**Work required**
Take the lines from the beginning of the material through the line containing "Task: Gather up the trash" and retype them exactly, leaving the pictures out.

**Dataset content**
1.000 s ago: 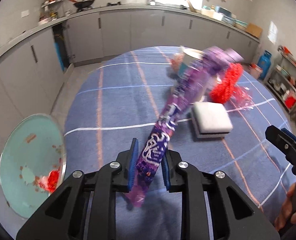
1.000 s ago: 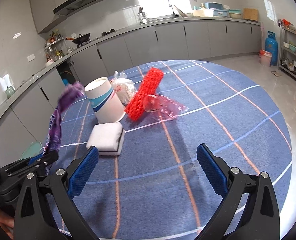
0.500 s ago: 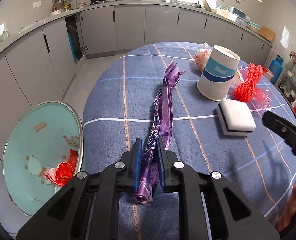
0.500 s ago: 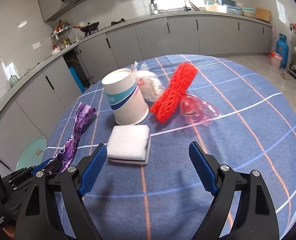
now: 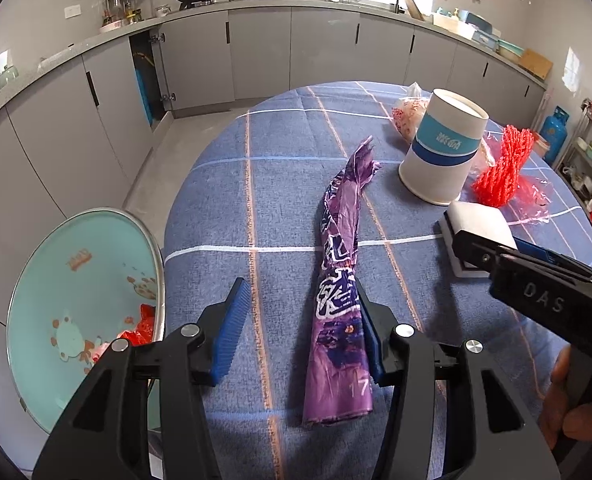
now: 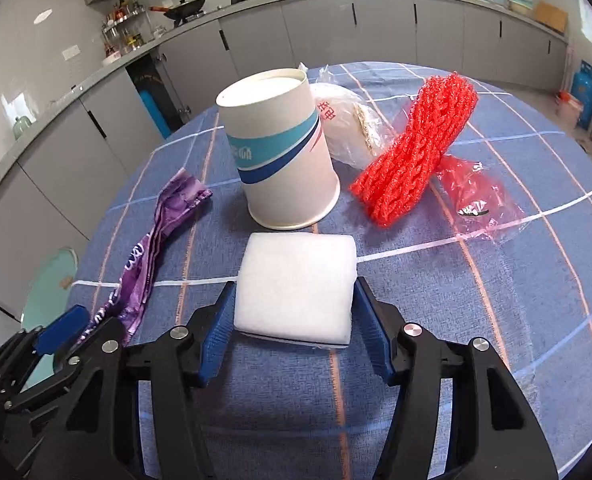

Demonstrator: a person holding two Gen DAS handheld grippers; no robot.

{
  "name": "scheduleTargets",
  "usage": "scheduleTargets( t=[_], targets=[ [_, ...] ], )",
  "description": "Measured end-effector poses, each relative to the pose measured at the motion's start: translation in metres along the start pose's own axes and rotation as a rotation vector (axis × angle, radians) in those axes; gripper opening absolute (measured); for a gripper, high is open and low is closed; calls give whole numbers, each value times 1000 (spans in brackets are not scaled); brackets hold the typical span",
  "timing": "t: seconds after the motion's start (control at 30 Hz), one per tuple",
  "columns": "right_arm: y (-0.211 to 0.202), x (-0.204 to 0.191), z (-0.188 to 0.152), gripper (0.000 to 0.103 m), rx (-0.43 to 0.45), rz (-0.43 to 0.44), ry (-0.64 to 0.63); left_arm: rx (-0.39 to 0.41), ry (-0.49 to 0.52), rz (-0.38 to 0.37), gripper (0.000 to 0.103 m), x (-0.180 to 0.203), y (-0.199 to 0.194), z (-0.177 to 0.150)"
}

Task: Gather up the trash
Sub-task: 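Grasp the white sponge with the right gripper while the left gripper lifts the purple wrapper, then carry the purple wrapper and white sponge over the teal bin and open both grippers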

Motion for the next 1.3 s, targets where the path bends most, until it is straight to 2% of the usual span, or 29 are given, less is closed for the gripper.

**Exercise response**
1.000 s ago: 
1.000 s ago: 
0.500 s ago: 
0.500 s ago: 
now: 
now: 

Demonstrator: a person holding two Gen DAS handheld grippers; no robot.

{
  "name": "scheduleTargets",
  "usage": "scheduleTargets( t=[_], targets=[ [_, ...] ], )",
  "description": "Measured end-effector poses, each relative to the pose measured at the motion's start: translation in metres along the start pose's own axes and rotation as a rotation vector (axis × angle, radians) in those axes; gripper opening absolute (measured); for a gripper, high is open and low is closed; calls give whole numbers, each value times 1000 (spans in brackets are not scaled); brackets hold the typical span",
  "timing": "t: seconds after the motion's start (control at 30 Hz), one per tuple",
  "columns": "right_arm: y (-0.211 to 0.202), x (-0.204 to 0.191), z (-0.188 to 0.152), gripper (0.000 to 0.103 m), rx (-0.43 to 0.45), rz (-0.43 to 0.44), ry (-0.64 to 0.63); left_arm: rx (-0.39 to 0.41), ry (-0.49 to 0.52), rz (-0.38 to 0.37), gripper (0.000 to 0.103 m), x (-0.180 to 0.203), y (-0.199 to 0.194), z (-0.177 to 0.150)"
}

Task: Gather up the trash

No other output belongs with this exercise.